# Grand Canyon 2019 - 42 Launch Dates Available Now!



## mania (Oct 21, 2003)

I really have a beef with these getting posted here every single time. some of us are signed up to get the notices and have tried every lottery and followup in the last five years, then some newb sees this post of yours and wins. sorry I guess I am a bitter.


----------



## waterdude (Apr 20, 2017)

I'm not bitter, but do make my yearly donation to the lottery and wonder if its necessity to repost to a public forum a notice sent to those who support/subscribe to the GC permit system. 

That said....if it weren't for newbs getting these permits then dropping the ball, how would a long-time loser like me ever score in these follow-ups?


----------



## mania (Oct 21, 2003)

what I really hate is "hey everyone in the world look look there is a rec.gov permit for x at time y go on and start clicking!"

yeah no kidding some of us check every day and are serious about this. the people that really want the permit cancellations know when and how to look for them.


----------



## BrianK (Feb 3, 2005)

It's nice to see the two dates my group won but didn't confirm go back to the public.

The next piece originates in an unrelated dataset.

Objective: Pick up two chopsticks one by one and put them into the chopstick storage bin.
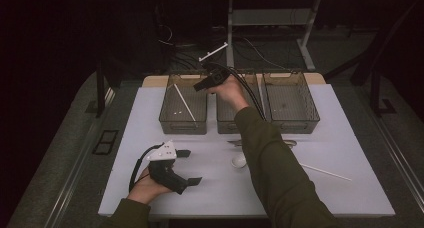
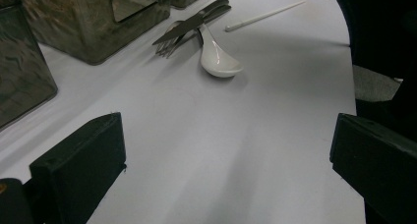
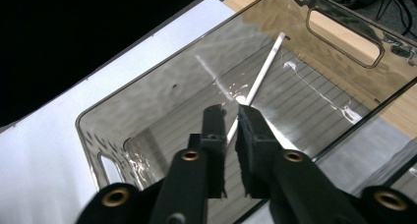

It's always sad to drop a potential Grand launch - much less two at once - but that's a problem you have to deal with when your permit party pulls three Grand permits in the main lottery. (I think we may have used up all of our luck in one lottery)

Also, I agree - I always get mad when I see these posted online. If people want to know about follow-up lotteries they should sign up for the emails. Why make it harder to pick up a cancellation?


----------



## Fumble (May 23, 2013)

This thread as been hijacked by people complaining about providing public information. 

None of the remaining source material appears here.